José Geraldes

A conferência do Cardeal


A conferência do Cardeal Patriarca de Lisboa, D. José Policarpo, na Câmara Municipal da Covilhã, foi um dos momentos mais altos de nível cultural e humanista a que a cidade assistiu nos últimos tempos. Não se trata de elogio institucional pelo facto de ser um cardeal e o presidente da Conferência Episcopal Portuguesa mas pela actualidade do conteúdo e pela densidade da mensagem que da Covilhã enviou para todo o País.
Até o facto de ter aceite o convite para falar na Câmara da Covilhã deve ser realçado, pelo ineditismo da iniciativa.
Nas breves palavras de apresentação que nos coube a honra de proferir, acentuámos na descrição do seu perfil a sua qualidade de “escritor multifacetado, homem de Deus, aberto ao diálogo com crentes e não crentes, de trato afável e de um humanismo cativante”.
A conferência demonstrou claramente e mais uma vez que D. José Policarpo continua a ler de forma profunda e actual os “sinais dos tempos”, tema da sua tese de doutoramento em Teologia, recentemente republicada em edição especial.
Os problemas que, nos tempos modernos, preocupam o mundo, foram analisados, sem qualquer subterfúgio, com base no título da conferência “A Igreja e a Nova Realidade Social”.
Sob o olhar da fé, depois de um enquadramento histórico dos últimos séculos, o Cardeal atacou o terrorismo como um fenómeno gerador de novas violências que se torna urgente eliminar. Para que o mundo seja mais pacífico e possa progredir em paz. E sobretudo para diminuir as diferenças entre os países mais ricos e os países mais pobres.
O orador não iludiu a causa fundamental do terrorismo que situa na “universalidade do modelo liberal económico”.
Outro facto mencionado foi a globalização em que nos movemos e existimos. E à qual é impossível fugir. É o nosso mundo. Mundo que precisa cada vez mais de uma ética a orientar as decisões que vão influenciar a sociedade.

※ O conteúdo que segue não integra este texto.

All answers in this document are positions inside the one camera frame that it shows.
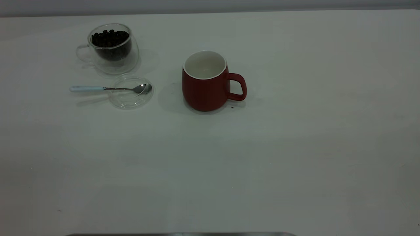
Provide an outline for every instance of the mug handle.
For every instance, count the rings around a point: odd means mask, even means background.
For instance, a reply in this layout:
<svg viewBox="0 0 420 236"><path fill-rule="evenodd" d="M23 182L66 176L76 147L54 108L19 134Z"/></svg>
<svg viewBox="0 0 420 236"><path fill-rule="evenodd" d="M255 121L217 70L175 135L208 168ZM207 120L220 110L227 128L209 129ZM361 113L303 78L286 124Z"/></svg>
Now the mug handle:
<svg viewBox="0 0 420 236"><path fill-rule="evenodd" d="M245 79L242 75L229 73L228 80L238 81L242 87L242 95L229 93L228 99L235 100L235 101L242 101L247 97L247 84L245 83Z"/></svg>
<svg viewBox="0 0 420 236"><path fill-rule="evenodd" d="M83 62L92 63L92 60L90 58L84 58L79 54L79 50L82 49L82 48L85 48L85 47L89 47L89 45L86 43L86 44L82 44L82 45L78 46L76 48L76 56L79 60L81 60Z"/></svg>

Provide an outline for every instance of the white wall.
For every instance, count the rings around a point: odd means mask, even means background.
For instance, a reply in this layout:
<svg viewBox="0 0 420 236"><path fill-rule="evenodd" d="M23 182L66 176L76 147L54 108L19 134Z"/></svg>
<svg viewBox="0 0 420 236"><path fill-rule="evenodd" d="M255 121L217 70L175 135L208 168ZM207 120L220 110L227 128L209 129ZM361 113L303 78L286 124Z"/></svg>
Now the white wall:
<svg viewBox="0 0 420 236"><path fill-rule="evenodd" d="M410 8L420 0L0 0L0 16Z"/></svg>

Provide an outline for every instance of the red mug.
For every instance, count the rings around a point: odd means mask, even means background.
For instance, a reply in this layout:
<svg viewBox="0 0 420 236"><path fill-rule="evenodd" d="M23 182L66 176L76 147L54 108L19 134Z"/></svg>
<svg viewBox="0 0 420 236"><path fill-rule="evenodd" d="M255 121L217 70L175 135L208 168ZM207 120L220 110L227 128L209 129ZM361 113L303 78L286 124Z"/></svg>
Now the red mug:
<svg viewBox="0 0 420 236"><path fill-rule="evenodd" d="M230 93L229 80L238 81L242 95ZM199 111L220 108L228 99L242 101L247 97L247 84L241 75L229 73L226 59L212 51L192 54L184 62L182 93L188 104Z"/></svg>

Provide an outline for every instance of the spoon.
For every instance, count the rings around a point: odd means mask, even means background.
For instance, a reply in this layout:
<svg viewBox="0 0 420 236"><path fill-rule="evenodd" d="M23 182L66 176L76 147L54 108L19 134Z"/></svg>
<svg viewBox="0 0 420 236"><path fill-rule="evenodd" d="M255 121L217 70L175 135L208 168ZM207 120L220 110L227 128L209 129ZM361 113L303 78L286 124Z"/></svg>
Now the spoon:
<svg viewBox="0 0 420 236"><path fill-rule="evenodd" d="M95 92L95 91L107 91L107 90L130 90L135 93L141 94L142 92L148 93L152 90L151 84L141 84L134 87L133 89L126 88L108 88L101 86L71 86L69 88L70 92Z"/></svg>

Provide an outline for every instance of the glass cup handle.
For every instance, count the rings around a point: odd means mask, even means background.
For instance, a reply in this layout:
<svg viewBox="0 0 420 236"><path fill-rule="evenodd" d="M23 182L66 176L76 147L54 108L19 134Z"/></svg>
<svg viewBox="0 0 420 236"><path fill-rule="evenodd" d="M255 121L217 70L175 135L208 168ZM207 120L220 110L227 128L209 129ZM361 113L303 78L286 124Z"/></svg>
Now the glass cup handle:
<svg viewBox="0 0 420 236"><path fill-rule="evenodd" d="M89 45L86 43L86 44L82 44L82 45L80 45L76 48L77 58L79 58L79 60L81 60L83 62L92 63L92 60L90 58L82 57L79 53L80 49L85 48L85 47L89 47Z"/></svg>

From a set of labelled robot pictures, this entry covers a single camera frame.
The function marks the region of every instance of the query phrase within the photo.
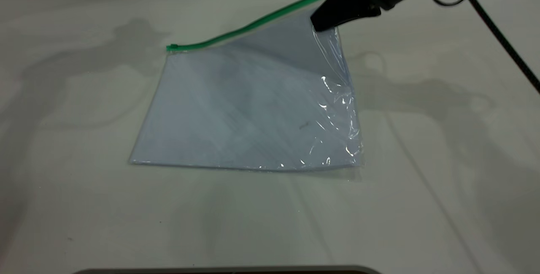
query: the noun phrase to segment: white table
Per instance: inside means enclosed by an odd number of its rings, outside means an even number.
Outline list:
[[[540,272],[540,97],[468,3],[340,28],[366,166],[127,163],[168,43],[294,0],[0,0],[0,273],[369,266]],[[540,70],[538,0],[480,0]]]

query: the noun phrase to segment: clear plastic bag
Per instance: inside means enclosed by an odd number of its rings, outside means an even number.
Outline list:
[[[272,171],[359,165],[339,34],[315,32],[311,13],[169,55],[131,162]]]

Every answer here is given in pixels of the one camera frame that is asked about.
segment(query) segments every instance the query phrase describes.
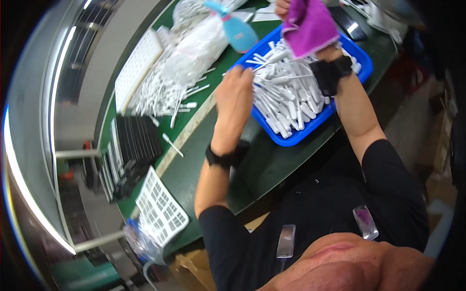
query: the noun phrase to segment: man
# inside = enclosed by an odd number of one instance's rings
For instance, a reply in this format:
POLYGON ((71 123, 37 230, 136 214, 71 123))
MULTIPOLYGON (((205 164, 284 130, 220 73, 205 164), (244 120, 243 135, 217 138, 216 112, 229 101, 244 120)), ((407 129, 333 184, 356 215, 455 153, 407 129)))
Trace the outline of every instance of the man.
MULTIPOLYGON (((277 14, 286 17, 287 4, 277 0, 277 14)), ((342 52, 330 45, 316 56, 331 62, 342 52)), ((235 150, 253 104, 252 79, 250 69, 234 67, 214 92, 215 156, 235 150)), ((422 284, 434 262, 422 254, 429 236, 422 196, 357 76, 341 78, 337 92, 354 154, 310 173, 254 232, 228 209, 228 169, 204 162, 194 206, 217 290, 415 290, 422 284), (379 232, 373 241, 361 237, 353 217, 361 205, 379 232), (276 250, 286 224, 295 225, 295 247, 282 266, 276 250)))

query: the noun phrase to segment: workbench
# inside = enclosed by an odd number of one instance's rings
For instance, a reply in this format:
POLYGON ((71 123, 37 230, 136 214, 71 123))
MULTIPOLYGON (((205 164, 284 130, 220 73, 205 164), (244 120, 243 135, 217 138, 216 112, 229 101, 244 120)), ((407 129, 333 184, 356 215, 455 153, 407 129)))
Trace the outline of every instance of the workbench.
MULTIPOLYGON (((171 6, 155 21, 153 28, 157 29, 160 25, 172 26, 171 15, 177 2, 178 0, 171 3, 171 6)), ((258 9, 268 5, 269 3, 266 0, 250 0, 241 8, 255 7, 258 9)), ((368 36, 365 41, 360 41, 357 44, 369 55, 373 62, 374 70, 364 83, 367 93, 370 94, 396 58, 397 51, 387 34, 369 27, 365 22, 365 18, 354 9, 350 7, 344 7, 344 9, 358 22, 368 36)), ((263 21, 253 22, 251 25, 261 39, 280 23, 280 21, 263 21)), ((159 158, 155 167, 167 189, 190 218, 188 226, 165 247, 165 255, 175 252, 202 236, 199 223, 194 214, 194 195, 199 172, 205 158, 204 152, 212 138, 217 119, 217 111, 211 94, 221 82, 222 74, 240 57, 241 55, 233 51, 230 46, 224 51, 212 66, 217 69, 209 73, 205 81, 198 84, 200 87, 210 84, 210 88, 191 96, 187 100, 187 102, 198 102, 202 106, 198 106, 196 110, 191 110, 190 113, 179 114, 173 129, 170 129, 169 116, 160 119, 158 130, 165 153, 163 157, 159 158), (175 144, 181 146, 180 149, 185 154, 184 158, 169 149, 169 145, 161 137, 163 132, 172 141, 176 140, 175 144)), ((116 114, 114 99, 111 102, 113 104, 110 105, 104 119, 101 149, 106 148, 110 140, 110 122, 116 114)), ((230 176, 227 201, 231 211, 234 214, 242 212, 259 198, 266 195, 271 189, 285 182, 290 174, 307 161, 340 128, 341 124, 337 118, 329 118, 299 144, 285 148, 275 144, 256 120, 251 117, 241 137, 251 143, 251 148, 240 167, 230 176)), ((132 197, 118 202, 123 217, 127 218, 132 213, 133 215, 137 213, 133 212, 133 210, 136 206, 135 200, 139 194, 141 184, 136 187, 132 197)))

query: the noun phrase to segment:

O Cardeal sublinhou, de forma exaustiva, a necessidade da ética em todos os domínios da vida inclusive no mundo dos empresários. A este propósito salientou que nota uma grande preocupação, neste meio, pelas questões éticas, o que é um bom sinal.
O estado das democracias também está no centro das atenções do Cardeal que defendeu a sua renovação, podendo a Igreja dar um contributo importante para esta renovação. O problema - e a alusão é da nossa lavra - consiste em saber se os regimes ditos democráticos estarão interessados, a sério, em tal renovação. A expressão célebre de Churchill afigura-se oportuna : “A democracia é o pior de todos os regimes à excepção de todos os outros”.
Outro tema analisado por D. José Policarpo foi o do diálogo inter-religioso. Diálogo em que se tem empenhado em Portugal e tem defendido nas instâncias internacionais e no Vaticano. Este diálogo pode der um elemento importante para combater o terrorismo.
A pobreza nas suas várias fórmulas mereceu do Cardeal uma atenção especial. E com toda a razão. A mensagem evangélica funda-se na defesa dos pobres. O Vaticano II insiste neste ponto como sinal da presença da Igreja no mundo.
Perante a violência cada vez mais cruel na actualidade, D. José Policarpo não tem dificuldades em dizer preto no branco “que é difícil manter o optimismo”. Mas, apesar de tudo, deixou uma mensagem de esperança.
A ideia de Tertuliano, um cristão dos primeiros séculos, foi o mote da sua conferência. Não há nada que se passe no mundo, que seja estranho à Igreja. E, como, escrevia um jovem espanhol : “Há três verbos a conjugar : crer, amar e esperar. Esperar é o mais importante”. Que a esperança de um mundo melhor seja a certeza dos nossos dias.